Il consigliere di stato Fournier torce ancora il naso e punta il dito sulle autorità comunali. Eppure anche il municipio, quando in febbraio si espresse per la prima volta, non accolse con entusiasmo l’idea. Ma dato che legalmente non poteva opporsi si instaurò un dialogo con gli organizzatori.
Poi, in virtù dell’impegno a evitare le provocazioni e gli eccessi di esibizionismo tanto temuti dalle autorità, si arrivò anche ad una collaborazione. Così la Gay Pride potrà svolgersi con la benedizione del comune, il cui esecutivo ha votato all’unanimità il programma, e il municipale Alfred Squaratti pronuncerà un discorso in apertura della manifestazione.
Come si ricorderà la polemica esplose in Vallese con la pubblicazione di una pagina pubblicitaria sul Nouvelliste da parte dell’associazione RomanDit, vicina alla comunità integralista di Ecône. Nell’annuncio a pagamento si denunciava come una provocazione la scelta di Sion in quanto sede episcopale e si affermava che la gay-pride banalizza costumi contro natura. Successivamente il Nouvelliste fu bersagliato di fax e e-mail per essersi prestato alla pubblicazione, da parte sua la società medica del Vallese si mosse per contestare dati forniti da RomanDit sulla mortalità degli omossessuali. La stessa direzione del quotidiano di Sion fece ammenda per aver accettato la pubblicazione.

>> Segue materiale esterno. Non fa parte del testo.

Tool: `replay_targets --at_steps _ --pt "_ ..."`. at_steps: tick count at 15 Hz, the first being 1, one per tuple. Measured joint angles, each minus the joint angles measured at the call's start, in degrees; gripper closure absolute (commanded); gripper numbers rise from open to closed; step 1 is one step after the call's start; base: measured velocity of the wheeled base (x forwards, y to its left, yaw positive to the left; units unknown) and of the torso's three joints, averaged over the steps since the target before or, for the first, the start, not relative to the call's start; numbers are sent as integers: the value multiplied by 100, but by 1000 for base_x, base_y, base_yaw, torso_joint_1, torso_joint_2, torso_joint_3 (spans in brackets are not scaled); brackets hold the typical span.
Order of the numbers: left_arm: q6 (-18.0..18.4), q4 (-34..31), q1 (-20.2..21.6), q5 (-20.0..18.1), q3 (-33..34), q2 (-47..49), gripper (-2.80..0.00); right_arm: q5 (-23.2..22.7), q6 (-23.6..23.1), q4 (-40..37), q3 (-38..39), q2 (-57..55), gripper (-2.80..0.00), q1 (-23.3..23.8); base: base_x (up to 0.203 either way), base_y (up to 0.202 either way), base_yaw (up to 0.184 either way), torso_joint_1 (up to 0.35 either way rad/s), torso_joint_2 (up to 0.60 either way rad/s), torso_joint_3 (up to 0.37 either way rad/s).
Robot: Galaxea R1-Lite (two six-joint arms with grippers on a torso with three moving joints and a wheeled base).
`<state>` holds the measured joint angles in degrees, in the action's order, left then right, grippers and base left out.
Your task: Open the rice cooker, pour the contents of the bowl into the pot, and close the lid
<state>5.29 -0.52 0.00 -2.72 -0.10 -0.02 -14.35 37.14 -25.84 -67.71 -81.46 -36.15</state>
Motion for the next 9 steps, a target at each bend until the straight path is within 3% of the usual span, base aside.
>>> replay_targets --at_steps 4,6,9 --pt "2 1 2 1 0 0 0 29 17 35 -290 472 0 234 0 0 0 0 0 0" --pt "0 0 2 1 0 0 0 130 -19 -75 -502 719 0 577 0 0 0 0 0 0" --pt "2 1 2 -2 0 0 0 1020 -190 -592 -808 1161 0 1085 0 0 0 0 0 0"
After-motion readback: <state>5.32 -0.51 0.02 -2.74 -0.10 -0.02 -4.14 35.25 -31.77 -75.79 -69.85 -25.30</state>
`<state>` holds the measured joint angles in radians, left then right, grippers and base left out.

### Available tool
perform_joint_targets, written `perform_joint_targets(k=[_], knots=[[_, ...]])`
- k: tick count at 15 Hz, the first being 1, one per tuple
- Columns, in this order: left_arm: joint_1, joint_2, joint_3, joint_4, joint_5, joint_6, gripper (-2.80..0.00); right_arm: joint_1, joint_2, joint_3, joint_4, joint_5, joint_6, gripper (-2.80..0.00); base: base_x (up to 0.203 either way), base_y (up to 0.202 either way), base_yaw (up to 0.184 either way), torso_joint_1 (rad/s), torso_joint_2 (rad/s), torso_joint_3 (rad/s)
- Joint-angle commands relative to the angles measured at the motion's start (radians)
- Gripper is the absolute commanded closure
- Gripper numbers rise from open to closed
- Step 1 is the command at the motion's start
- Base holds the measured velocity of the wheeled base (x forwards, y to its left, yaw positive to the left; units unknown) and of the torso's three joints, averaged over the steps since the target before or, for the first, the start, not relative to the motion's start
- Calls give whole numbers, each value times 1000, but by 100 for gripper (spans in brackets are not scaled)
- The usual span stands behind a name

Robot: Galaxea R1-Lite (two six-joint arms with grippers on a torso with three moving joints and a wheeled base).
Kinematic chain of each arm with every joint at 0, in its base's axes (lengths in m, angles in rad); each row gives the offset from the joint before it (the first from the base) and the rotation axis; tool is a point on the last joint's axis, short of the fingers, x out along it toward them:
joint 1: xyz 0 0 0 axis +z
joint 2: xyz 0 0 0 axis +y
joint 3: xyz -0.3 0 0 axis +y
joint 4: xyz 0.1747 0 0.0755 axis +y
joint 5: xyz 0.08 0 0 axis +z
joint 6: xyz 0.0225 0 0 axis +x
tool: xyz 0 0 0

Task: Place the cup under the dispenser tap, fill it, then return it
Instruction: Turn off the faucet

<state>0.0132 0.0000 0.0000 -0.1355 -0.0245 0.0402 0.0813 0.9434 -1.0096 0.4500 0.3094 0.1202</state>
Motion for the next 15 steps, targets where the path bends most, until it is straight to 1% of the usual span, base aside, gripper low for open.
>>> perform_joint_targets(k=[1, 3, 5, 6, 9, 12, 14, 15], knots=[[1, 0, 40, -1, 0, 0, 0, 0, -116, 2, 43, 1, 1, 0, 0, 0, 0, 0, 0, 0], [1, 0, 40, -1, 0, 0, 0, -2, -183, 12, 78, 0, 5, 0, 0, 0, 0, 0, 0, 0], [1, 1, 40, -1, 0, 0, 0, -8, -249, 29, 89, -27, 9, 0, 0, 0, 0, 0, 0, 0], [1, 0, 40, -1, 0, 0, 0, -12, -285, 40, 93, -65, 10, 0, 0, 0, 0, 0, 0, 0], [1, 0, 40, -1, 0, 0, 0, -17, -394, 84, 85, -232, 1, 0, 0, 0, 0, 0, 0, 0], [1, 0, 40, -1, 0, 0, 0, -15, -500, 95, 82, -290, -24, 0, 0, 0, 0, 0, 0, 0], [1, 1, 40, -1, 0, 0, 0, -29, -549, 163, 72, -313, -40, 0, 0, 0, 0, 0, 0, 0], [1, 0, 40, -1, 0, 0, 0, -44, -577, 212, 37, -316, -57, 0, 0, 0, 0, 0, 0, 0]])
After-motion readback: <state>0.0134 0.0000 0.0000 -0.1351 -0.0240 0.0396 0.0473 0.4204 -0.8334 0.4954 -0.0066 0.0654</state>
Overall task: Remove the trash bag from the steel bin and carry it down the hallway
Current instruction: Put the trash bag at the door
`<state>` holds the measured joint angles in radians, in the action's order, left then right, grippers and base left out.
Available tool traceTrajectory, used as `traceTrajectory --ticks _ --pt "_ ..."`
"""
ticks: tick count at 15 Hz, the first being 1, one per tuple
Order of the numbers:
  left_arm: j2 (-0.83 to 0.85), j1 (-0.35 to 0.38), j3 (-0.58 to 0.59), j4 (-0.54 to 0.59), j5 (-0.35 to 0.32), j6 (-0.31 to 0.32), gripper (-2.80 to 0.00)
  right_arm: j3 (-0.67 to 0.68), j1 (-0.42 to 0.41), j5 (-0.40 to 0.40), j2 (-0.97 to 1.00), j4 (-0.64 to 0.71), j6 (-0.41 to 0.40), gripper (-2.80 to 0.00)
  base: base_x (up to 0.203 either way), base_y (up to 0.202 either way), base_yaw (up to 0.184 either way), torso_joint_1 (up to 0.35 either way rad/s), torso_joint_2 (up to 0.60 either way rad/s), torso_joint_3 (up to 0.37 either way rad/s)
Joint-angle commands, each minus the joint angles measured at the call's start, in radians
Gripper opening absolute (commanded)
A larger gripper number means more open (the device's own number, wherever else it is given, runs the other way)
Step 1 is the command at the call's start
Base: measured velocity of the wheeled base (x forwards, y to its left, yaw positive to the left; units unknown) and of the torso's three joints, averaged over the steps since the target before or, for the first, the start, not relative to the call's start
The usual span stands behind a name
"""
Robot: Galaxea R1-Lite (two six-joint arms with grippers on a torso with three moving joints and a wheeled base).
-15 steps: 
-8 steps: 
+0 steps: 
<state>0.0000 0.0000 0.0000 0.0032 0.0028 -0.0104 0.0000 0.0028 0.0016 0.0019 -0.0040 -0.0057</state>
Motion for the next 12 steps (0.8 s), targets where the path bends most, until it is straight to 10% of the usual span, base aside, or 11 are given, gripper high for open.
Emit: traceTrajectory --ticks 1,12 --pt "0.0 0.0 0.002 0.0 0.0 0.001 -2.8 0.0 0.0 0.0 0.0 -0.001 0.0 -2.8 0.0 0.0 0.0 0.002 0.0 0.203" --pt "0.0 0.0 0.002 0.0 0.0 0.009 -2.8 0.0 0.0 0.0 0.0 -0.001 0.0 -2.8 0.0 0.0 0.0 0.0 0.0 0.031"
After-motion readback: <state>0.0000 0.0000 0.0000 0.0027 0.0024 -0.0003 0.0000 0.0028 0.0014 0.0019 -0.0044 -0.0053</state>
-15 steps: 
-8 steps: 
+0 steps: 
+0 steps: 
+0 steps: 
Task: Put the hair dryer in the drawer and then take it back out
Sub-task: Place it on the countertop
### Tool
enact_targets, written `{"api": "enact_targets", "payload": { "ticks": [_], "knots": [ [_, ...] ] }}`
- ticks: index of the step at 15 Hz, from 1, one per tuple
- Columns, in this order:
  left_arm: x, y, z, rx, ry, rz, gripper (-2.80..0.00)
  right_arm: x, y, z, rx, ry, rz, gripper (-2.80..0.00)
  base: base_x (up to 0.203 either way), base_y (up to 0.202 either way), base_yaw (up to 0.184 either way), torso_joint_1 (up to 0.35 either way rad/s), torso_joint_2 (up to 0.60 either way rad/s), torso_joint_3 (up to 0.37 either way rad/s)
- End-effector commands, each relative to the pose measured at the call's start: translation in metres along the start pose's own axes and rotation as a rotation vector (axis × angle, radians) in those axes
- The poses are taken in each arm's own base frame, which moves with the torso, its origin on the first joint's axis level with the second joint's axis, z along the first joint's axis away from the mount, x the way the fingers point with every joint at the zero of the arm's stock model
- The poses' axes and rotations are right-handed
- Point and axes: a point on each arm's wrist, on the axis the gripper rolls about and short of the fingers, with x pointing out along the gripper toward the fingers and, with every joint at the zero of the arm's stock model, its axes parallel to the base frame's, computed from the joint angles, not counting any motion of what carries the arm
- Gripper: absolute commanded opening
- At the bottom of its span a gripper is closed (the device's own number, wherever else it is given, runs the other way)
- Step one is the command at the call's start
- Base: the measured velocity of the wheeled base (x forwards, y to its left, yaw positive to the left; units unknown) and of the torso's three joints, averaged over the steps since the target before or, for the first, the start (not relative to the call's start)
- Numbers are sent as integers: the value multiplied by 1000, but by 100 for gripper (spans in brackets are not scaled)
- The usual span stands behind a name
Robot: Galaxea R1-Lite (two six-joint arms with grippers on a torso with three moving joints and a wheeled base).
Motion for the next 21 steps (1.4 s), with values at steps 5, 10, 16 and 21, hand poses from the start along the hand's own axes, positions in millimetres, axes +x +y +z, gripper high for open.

Il presidente dell’associazione RomanDit, Dominique Giroud, che attaccò senza mezzi termini il giornale, accusandolo d’essersi piegato alla lobby Gay.
“Abbiamo potuto vedere Il Nouvelliste abbassare la bandiera davanti ai gay e passare al nemico con una vigliaccheria che ha sollevato l’indignazione della maggioranza dei suoi lettori”, così si può leggere nel sito internet di RomanDit.
E a quello bisogna riferirsi per avere un parere dell’associazione, perchè il suo presidente, che abbiamo contattato telefonicamente, si è rifiutato di rispondere alle nostre domande. Nell’intervista diffusa in rete afferma che i media sono troppo arrendevoli “nei confronti di quell’anormalità che è l’omosessualità”. Secondo Giroud la comunità gay e la manifestazione messa in atto costituiscono un pericolo per i giovani ed è gravissimo che le autorità non vi si siano opposte.
Alla coordinatrice della Gay Pride, Marianne Bruchez, abbiamo chiesto come risponde alle accuse: “Penso che informare i giovani sia importante anzi una necessità: la conoscenza di diversi paesi, lingue, etnie o altro. Credo che bisogna dare ai giovani che si sentono diversi dei punti di riferimento positivi”.
Come uscite da questo braccio di ferro con gli ambienti conservatori?: “Non ci aspettavamo reazioni così violente a livello politico o sociale. Ora però possiamo vedere che la gente ha preso posizione e vede l’omosessualità diversamente, scopre insomma il lato più umano. Credo che per una questione di apertura fosse importante dibattere dell’argomento in questo cantone”.
Chiediamo ancora se gli organizzatori temono derive per sabato pomeriggio: “No, non ho timori. Il tono delle critiche verso di noi è stato molto aspro, ma da lì a pensare all’intervento fisico e pubblico credo che siamo lontani. Sarebbe un salto di livello che non credo proprio sarà realizzato”.
Sabato via libera dunque al programma in gestazione da mesi e mesi.